The timing is deliberate. In 2023, US Surgeon General Vivek Murthy issued an 82-page advisory declaring loneliness and social isolation a public health epidemic, finding that lacking social connection carries health risks comparable to smoking up to 15 cigarettes per day. Social isolation increases the risk of premature death by 29 per cent, heart disease by 29 per cent, and stroke by 32 per cent. Among older adults, chronic loneliness raises the risk of dementia by approximately 50 per cent. Half of American adults reported experiencing loneliness even before the pandemic.

Friending is far from the first app to try to address this. Bumble BFF launched in 2016 and saw a 16 per cent increase in time spent on its parent platform after adding the feature. Peanut, which connects mothers, has raised $17 million. Yubo, aimed at young adults, has raised $65.7 million. The friendship app category as a whole has attracted more than $84 million in venture capital. Yet none of these platforms has achieved the scale or cultural penetration of dating apps, which suggests either that the market is harder to crack or that the product designs have not yet found the right formula.

What Friending does differently

Friending’s distinguishing feature is its insistence on brevity in online interaction.
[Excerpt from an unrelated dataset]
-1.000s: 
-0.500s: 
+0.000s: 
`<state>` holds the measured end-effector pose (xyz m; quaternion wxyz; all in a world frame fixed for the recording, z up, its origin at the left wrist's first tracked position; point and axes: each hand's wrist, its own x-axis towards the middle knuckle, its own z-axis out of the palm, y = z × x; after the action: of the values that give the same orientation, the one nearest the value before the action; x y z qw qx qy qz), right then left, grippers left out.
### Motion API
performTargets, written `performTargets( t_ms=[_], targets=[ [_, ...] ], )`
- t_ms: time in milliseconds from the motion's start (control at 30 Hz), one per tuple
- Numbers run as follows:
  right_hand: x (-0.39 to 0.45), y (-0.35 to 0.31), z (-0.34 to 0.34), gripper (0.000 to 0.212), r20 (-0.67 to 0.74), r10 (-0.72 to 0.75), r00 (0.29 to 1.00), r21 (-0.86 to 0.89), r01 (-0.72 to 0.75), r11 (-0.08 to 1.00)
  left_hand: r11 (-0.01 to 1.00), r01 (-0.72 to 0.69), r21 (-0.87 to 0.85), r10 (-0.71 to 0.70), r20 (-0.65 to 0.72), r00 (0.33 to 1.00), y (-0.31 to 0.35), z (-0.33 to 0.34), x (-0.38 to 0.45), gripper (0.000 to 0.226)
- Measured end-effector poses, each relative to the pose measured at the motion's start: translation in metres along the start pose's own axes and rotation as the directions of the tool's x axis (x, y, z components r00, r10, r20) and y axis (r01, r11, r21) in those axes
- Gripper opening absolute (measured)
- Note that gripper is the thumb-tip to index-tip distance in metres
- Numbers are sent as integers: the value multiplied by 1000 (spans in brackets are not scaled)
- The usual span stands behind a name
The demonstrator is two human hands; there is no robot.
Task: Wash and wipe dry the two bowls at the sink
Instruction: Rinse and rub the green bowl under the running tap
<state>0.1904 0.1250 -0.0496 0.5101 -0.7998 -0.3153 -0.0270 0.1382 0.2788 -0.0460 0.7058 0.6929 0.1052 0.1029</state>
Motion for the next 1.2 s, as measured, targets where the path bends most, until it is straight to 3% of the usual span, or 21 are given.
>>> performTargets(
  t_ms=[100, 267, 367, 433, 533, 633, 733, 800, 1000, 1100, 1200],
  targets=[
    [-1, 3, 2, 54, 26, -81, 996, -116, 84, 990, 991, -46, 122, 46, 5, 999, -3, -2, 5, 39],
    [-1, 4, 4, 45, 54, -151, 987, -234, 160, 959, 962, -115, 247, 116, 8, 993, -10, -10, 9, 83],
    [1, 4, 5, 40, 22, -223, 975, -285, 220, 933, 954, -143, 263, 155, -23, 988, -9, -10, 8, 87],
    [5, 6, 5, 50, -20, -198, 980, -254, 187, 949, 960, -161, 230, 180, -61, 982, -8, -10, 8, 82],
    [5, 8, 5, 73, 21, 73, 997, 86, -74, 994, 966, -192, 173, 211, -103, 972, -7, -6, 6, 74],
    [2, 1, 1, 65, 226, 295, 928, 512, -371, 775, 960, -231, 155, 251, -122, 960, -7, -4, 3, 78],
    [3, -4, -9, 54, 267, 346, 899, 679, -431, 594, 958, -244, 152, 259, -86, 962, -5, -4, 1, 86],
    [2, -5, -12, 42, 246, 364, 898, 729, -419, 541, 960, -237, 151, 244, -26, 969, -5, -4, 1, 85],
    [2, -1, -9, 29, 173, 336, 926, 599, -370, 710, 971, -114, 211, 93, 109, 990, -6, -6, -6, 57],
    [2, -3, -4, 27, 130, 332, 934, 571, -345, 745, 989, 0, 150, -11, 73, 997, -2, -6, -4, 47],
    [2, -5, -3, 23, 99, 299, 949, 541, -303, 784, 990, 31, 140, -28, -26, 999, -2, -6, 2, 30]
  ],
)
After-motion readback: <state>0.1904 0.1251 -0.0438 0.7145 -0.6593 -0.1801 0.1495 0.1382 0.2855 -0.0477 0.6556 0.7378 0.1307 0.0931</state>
Where most social platforms optimise for engagement time, measuring success by how long users stay on their screens, Friending treats extended chat as a failure state. The app is designed so that the valuable action is not the conversation but the meeting that follows it. The proximity verification feature, which registers when two users’ phones are physically close, serves as both a safety mechanism and a behavioural nudge: it confirms the meeting happened and reinforces the platform’s core proposition.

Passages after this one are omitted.